В медицине такой способ мышления, кажется, называется шизофренией; в любом случае это способность одновременно придерживаться двух взаимоисключающих убеждений. Близко примыкает к этому способность игнорировать факты очевидные и непреложные, которым рано или поздно придется посмотреть в лицо. Этот порок особенно пышно процветает в нашем политическом мышлении.
Позвольте мне достать из шляпы несколько образцов. По сути своей, они никак между собой не связаны: это примеры, выбранные почти наугад и демонстрирующие простые безошибочные факты, от которых пытаются откреститься люди, другой частью мозга отлично отдающие себе отчет в их существовании.
Гонконг. За много лет до начала войны все, кто знал положение дел на Дальнем Востоке, понимали: наши позиции в Гонконге шатки, и как только начнется большая война, мы их утратим вовсе. Это знание, однако, было настолько невыносимым, что одно правительство за другим продолжало цепляться за Гонконг, вместо того чтобы отдать его китайцам. За несколько недель до нападения Японии туда были даже переброшены свежие войска, которые были неминуемо и бессмысленно обречены попасть в плен. Потом разразилась война, и Гонконг сразу же пал – как и должно было произойти, о чем знали все.

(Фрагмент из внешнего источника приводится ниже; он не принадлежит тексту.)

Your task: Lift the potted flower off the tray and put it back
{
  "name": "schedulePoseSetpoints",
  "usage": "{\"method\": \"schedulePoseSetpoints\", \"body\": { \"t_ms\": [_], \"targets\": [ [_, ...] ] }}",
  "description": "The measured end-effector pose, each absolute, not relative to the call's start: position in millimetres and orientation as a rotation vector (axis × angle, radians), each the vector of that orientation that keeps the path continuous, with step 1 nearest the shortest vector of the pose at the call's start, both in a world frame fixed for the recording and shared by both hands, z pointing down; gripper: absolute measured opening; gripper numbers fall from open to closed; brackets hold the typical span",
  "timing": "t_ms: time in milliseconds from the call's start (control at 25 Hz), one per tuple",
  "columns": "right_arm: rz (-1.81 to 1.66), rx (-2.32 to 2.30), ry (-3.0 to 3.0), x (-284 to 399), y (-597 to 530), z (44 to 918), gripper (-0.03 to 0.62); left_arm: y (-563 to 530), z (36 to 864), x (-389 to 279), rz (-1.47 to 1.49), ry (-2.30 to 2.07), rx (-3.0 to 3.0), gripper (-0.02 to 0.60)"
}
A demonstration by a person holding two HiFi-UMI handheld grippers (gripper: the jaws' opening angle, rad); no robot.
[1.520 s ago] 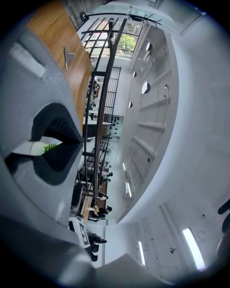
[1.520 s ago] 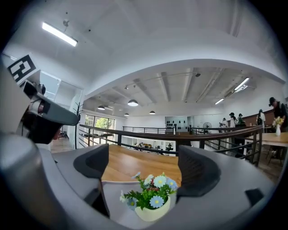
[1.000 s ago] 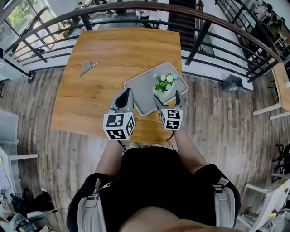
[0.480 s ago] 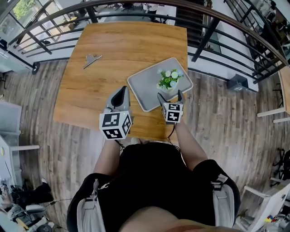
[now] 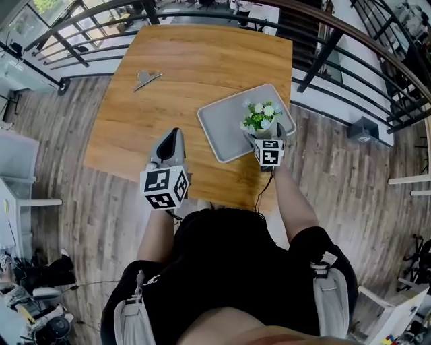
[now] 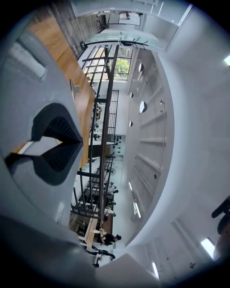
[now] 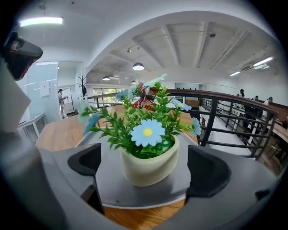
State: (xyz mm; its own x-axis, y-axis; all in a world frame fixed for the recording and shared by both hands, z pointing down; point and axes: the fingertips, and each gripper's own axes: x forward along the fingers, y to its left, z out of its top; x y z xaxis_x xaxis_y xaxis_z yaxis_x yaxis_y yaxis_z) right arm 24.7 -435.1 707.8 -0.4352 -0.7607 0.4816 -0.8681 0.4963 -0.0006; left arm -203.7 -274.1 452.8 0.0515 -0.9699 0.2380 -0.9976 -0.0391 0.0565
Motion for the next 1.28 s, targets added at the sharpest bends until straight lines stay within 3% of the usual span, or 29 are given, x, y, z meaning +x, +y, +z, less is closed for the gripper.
{"method": "schedulePoseSetpoints", "body": {
  "t_ms": [800,1280],
  "targets": [
    [0.216,0.909,-2.463,13.3,-476.4,729.9,0.58,-239.3,466.9,-198.0,0.297,-2.151,1.957,0.012],
    [0.266,0.945,-2.512,7.3,-479.3,736.4,0.58,-229.0,474.3,-201.5,0.315,-2.175,1.914,0.012]
  ]
}}
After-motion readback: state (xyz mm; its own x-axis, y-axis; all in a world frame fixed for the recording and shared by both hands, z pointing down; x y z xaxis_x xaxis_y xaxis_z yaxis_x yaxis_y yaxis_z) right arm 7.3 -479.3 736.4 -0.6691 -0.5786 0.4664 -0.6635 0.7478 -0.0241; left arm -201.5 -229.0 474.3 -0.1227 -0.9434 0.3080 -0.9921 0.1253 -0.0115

Воинская повинность. В течение нескольких довоенных лет почти все осведомленные люди выступали за противостояние Германии; при этом большинство из них одновременно были против роста вооружений, которое позволило бы сделать это противостояние эффективным. Мне хорошо известны аргументы, которые выдвигаются в защиту этого парадокса; некоторые из них небезосновательны, но главным образом это просто юридические отговорки. Даже когда шел уже 1939 год, лейбористская партия голосовала против обязательной воинской повинности; вероятно, это сыграло свою роль в заключении русско-германского пакта и, безусловно, оказало катастрофическое воздействие на моральное состояние общества во Франции. Потом настал 1940 год, и мы чуть не погибли из-за отсутствия большой эффективно действующей армии, которая могла бы у нас быть, только если бы мы ввели воинскую повинность по меньшей мере тремя годами раньше.
Уровень рождаемости. Лет двадцать – двадцать пять назад понятия «использование противозачаточных средств» и «просвещенность» считались почти синонимами. До сего дня большинство людей стараются доказать – доказательства бывают по-разному выражены, но всегда горячо сводятся к более-менее одному и тому же тезису, – что большие семьи невозможно содержать по экономическим причинам. В то же время широко известно, что уровень рождаемости в слаборазвитых странах самый высокий, а среди нашего населения он выше всего в самых низкооплачиваемых слоях.